We next scrutinized the degree to which these individual cytokines contribute to the invasiveness of UHRF1-deficient HepG2 cells. To this end, cells were transfected with siRNAs targeting these cytokines (Supplementary Fig. S3b). IL-6 siRNA effectively suppressed the invasive property of UHRF1-deficient HepG2 cells, whereas GRO- or IL-8 siRNA partially reduced invasiveness, and MCP1 siRNA had no effect (Fig. 4b). In addition, IL-6 siRNA efficiently suppressed the increased expression of Snail, an EMT-regulating transcription factor, in UHRF1-deficient HepG2 cells (Fig. 4c). These results strongly suggest that IL-6 is a key contributor to the EMT phenotype observed in UHRF1-deficient HepG2 cells.

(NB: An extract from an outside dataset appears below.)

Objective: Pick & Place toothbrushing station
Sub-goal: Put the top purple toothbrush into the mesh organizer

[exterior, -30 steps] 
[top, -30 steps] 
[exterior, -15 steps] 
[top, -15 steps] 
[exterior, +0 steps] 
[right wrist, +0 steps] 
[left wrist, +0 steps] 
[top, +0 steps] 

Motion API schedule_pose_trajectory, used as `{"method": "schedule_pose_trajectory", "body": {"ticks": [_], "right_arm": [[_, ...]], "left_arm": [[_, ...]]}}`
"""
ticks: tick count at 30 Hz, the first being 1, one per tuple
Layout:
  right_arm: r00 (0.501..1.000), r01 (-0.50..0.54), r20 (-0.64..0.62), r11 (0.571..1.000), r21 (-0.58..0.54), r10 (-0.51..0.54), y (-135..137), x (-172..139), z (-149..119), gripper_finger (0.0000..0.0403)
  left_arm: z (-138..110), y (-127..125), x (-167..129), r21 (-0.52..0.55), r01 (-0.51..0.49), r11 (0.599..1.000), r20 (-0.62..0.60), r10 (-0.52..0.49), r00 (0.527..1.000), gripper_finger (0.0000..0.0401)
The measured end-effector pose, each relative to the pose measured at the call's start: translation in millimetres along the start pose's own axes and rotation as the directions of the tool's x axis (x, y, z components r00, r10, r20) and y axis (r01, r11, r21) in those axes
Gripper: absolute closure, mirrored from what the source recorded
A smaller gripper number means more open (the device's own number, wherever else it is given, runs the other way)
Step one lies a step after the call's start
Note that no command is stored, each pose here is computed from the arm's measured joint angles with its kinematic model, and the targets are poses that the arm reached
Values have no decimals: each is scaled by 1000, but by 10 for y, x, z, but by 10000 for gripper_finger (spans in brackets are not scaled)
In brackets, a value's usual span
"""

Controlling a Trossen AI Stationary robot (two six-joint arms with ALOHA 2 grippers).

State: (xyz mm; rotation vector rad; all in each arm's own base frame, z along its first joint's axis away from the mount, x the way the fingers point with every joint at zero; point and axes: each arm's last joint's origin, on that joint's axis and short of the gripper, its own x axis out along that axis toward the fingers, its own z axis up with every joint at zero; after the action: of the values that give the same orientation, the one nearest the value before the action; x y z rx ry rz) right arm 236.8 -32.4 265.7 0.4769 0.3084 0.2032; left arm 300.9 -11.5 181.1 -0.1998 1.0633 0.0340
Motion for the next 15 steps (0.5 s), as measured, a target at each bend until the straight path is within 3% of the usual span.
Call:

We further confirmed the role of IL-6 in EMT using a neutralizing antibody against IL-6. Treatment with this antibody effectively attenuated both the migratory and invasive properties of UHRF1-deficient HepG2 cells (Fig. 4d and e). Consistent with these findings, Snail was significantly reduced by treatment with this antibody (Fig. 4f).

To determine whether IL-6 is associated with CXCR4, we transfected UHRF1-deficient HepG2 cells with CXCR4- or IL-6 siRNA (Supplementary Fig. S3b and c). Interestingly, CXCR4 siRNA significantly attenuated the mRNA expression of IL-6, whereas IL-6 siRNA did not modulate that of CXCR4, suggesting that CXCR4 is an upstream activator of IL-6 (Fig. 4g and h). In addition, to determine the involvement of CXCR4 in IL-6 secretion, cells were treated with SDF1α, a specific ligand for CXCR4. The increased secretion of IL-6 was detected in UHRF1-deficient HepG2 cells treated with SDF1α (Fig. 4i). These results indicated that CXCR4 is necessary for IL-6 upregulation, thereby leading to EMT in UHRF1-deficient HepG2 cells.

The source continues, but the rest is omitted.